----- Extracted data
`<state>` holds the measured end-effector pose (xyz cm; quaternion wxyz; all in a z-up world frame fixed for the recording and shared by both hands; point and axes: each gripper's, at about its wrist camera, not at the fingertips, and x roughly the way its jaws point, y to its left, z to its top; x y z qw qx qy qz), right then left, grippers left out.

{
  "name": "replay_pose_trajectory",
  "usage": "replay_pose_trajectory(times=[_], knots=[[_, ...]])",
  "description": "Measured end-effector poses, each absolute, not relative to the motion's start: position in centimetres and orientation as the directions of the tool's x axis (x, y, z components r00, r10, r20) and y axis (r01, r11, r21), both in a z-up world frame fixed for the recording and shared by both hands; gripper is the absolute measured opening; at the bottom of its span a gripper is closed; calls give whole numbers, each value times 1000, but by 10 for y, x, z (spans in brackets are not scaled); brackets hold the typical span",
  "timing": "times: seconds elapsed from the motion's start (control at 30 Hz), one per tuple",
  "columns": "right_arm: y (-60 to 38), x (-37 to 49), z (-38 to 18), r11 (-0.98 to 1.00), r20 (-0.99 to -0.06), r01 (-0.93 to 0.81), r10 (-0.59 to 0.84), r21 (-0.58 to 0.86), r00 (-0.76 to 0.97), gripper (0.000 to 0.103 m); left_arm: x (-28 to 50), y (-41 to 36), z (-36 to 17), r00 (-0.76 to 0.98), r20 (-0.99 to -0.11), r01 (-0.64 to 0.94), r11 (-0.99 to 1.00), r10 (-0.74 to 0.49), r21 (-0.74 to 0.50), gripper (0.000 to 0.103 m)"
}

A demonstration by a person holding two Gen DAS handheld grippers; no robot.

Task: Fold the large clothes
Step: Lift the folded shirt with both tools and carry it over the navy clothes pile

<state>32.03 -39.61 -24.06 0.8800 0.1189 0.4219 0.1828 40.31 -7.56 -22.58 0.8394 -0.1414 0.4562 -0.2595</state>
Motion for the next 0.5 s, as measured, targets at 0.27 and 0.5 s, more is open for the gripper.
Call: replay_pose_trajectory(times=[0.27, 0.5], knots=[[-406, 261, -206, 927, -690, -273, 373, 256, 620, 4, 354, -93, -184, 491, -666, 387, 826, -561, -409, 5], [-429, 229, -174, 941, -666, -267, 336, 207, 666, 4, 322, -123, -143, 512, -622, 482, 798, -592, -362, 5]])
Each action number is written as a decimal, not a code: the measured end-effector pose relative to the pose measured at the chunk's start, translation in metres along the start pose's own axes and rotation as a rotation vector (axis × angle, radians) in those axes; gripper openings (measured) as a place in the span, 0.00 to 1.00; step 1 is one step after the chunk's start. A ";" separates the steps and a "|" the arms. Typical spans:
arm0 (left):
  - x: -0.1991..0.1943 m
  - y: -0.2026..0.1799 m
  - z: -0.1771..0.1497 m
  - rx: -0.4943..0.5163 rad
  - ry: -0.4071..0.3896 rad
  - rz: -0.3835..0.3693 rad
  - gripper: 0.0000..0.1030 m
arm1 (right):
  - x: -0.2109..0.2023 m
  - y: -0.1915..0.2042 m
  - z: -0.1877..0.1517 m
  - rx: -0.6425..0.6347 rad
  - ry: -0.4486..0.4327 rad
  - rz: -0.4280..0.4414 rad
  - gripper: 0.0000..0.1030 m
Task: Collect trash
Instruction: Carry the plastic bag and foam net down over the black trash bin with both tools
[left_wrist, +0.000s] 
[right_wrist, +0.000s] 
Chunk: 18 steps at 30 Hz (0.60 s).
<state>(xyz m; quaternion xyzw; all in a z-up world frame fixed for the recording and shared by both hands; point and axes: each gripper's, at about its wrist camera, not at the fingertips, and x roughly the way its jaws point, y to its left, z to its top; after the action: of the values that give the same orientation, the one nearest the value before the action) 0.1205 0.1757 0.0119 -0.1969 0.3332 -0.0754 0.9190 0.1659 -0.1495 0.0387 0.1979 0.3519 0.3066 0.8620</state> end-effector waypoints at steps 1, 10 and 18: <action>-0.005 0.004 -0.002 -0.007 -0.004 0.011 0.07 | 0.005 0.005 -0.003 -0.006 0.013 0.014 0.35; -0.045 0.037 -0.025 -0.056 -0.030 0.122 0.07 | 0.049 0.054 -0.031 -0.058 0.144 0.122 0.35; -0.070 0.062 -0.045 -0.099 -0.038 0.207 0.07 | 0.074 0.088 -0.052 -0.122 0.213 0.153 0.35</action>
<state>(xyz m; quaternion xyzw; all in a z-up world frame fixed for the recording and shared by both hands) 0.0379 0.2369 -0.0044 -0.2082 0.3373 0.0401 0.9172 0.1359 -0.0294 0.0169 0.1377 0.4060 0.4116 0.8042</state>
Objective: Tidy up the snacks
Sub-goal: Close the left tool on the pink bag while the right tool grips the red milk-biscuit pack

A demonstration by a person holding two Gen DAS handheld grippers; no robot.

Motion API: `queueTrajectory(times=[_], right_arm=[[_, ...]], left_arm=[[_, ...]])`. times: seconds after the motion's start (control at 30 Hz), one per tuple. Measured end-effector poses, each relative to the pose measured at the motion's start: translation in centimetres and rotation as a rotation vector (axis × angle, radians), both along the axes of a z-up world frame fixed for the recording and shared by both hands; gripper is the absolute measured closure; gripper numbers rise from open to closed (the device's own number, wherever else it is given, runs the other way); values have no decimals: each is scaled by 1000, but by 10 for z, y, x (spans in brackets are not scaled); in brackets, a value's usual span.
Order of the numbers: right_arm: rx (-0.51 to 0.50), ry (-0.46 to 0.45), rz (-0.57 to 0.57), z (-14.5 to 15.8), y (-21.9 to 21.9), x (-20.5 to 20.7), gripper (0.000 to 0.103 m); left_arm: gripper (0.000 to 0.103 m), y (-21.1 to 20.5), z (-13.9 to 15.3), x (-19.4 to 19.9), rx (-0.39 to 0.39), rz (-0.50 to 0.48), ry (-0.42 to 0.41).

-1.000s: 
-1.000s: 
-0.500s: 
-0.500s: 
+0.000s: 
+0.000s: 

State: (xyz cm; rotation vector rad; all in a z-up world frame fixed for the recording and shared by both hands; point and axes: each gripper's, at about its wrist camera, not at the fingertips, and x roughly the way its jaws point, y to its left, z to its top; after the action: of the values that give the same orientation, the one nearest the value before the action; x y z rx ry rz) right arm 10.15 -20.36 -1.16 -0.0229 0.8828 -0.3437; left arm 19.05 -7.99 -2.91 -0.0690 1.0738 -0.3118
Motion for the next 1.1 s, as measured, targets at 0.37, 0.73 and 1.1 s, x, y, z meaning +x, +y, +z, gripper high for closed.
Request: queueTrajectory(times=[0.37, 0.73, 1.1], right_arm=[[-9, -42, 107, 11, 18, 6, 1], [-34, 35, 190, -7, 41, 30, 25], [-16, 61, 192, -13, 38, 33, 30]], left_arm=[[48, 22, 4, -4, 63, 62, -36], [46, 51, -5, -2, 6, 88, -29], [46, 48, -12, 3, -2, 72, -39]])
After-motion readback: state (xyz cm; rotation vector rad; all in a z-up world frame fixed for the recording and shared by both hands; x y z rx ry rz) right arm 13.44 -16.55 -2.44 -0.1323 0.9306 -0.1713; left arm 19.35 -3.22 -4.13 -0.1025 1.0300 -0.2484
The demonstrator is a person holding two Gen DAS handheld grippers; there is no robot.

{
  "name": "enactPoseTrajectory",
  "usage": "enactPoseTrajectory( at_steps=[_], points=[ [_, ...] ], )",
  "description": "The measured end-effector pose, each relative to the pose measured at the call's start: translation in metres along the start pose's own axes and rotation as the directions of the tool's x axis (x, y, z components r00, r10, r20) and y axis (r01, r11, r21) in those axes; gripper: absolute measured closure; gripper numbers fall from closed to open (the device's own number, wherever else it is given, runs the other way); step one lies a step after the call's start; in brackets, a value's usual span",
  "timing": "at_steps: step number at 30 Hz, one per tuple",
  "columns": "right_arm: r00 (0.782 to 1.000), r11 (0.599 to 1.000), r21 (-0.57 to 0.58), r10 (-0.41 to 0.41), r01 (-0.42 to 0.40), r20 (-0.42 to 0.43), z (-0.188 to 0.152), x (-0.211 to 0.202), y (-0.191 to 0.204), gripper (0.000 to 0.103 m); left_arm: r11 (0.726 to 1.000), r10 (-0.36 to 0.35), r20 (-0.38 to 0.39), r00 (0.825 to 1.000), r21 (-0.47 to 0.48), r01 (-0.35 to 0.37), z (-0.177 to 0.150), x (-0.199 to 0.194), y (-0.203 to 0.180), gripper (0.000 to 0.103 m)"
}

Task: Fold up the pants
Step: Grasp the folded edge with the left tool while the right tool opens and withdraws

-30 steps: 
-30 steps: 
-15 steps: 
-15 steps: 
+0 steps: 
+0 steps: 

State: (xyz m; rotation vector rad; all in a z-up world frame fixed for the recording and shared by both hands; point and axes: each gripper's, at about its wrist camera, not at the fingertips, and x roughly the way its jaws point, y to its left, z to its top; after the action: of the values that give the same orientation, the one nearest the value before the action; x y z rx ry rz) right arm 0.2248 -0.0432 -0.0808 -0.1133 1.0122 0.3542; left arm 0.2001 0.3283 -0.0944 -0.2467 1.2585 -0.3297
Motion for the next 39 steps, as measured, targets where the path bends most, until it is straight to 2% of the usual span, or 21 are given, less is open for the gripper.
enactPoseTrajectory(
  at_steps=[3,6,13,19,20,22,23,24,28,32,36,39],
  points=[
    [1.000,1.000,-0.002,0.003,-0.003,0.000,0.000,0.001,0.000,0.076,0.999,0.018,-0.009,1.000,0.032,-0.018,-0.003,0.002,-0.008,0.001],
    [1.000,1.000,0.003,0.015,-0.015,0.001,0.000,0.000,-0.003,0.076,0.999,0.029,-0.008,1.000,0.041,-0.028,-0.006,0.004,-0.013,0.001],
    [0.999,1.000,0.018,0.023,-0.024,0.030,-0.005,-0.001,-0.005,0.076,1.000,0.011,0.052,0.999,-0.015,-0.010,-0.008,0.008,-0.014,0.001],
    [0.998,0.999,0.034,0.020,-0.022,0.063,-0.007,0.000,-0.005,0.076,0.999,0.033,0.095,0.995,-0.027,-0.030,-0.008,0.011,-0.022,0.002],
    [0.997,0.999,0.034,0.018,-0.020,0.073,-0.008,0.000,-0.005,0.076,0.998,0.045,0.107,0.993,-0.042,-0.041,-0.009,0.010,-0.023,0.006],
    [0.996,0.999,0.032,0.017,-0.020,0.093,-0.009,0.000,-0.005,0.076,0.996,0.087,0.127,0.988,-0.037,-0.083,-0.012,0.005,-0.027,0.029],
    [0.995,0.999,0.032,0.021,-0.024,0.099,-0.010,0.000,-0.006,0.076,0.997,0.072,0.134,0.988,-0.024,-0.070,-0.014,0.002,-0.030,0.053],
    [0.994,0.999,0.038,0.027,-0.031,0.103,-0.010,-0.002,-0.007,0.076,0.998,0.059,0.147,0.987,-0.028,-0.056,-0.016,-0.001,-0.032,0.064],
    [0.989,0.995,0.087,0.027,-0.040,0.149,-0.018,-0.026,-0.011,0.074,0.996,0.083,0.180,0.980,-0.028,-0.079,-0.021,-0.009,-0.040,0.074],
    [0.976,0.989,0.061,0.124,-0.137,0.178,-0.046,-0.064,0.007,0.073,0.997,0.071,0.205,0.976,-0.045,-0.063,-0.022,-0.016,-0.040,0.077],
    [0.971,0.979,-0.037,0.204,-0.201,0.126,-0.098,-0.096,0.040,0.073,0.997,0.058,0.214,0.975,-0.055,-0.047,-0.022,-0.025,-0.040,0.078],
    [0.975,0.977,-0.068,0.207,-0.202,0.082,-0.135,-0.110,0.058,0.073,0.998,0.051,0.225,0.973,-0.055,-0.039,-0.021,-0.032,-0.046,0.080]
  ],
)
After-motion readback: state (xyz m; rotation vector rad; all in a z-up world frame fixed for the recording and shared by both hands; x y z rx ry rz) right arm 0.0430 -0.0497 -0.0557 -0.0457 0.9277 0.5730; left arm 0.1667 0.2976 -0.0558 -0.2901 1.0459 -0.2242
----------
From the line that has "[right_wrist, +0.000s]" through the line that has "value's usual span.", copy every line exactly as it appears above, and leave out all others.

#### Expected output
[right_wrist, +0.000s] 
Chunk: 18 steps at 30 Hz (0.60 s).
<state>(xyz m; quaternion xyzw; all in a z-up world frame fixed for the recording and shared by both hands; point and axes: each gripper's, at about its wrist camera, not at the fingertips, and x roughly the way its jaws point, y to its left, z to its top; after the action: of the values that give the same orientation, the one nearest the value before the action) 0.1205 0.1757 0.0119 -0.1969 0.3332 -0.0754 0.9190 0.1659 -0.1495 0.0387 0.1979 0.3519 0.3066 0.8620</state> end-effector waypoints at steps 1, 10 and 18: <action>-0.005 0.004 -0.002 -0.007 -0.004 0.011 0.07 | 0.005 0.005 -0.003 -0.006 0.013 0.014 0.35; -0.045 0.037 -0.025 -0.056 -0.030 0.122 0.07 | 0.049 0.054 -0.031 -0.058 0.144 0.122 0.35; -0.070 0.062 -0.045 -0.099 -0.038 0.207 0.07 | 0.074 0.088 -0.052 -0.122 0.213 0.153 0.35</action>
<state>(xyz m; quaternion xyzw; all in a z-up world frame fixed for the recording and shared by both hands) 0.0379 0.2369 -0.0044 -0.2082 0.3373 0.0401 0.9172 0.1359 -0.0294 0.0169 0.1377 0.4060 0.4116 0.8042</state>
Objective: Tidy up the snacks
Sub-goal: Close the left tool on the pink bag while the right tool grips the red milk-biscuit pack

A demonstration by a person holding two Gen DAS handheld grippers; no robot.

Motion API: `queueTrajectory(times=[_], right_arm=[[_, ...]], left_arm=[[_, ...]])`. times: seconds after the motion's start (control at 30 Hz), one per tuple. Measured end-effector poses, each relative to the pose measured at the motion's start: translation in centimetres and rotation as a rotation vector (axis × angle, radians), both along the axes of a z-up world frame fixed for the recording and shared by both hands; gripper is the absolute measured closure; gripper numbers rise from open to closed (the device's own number, wherever else it is given, runs the other way); values have no decimals: each is scaled by 1000, but by 10 for z, y, x (spans in brackets are not scaled); in brackets, a value's usual span.

This answer requires no further additions.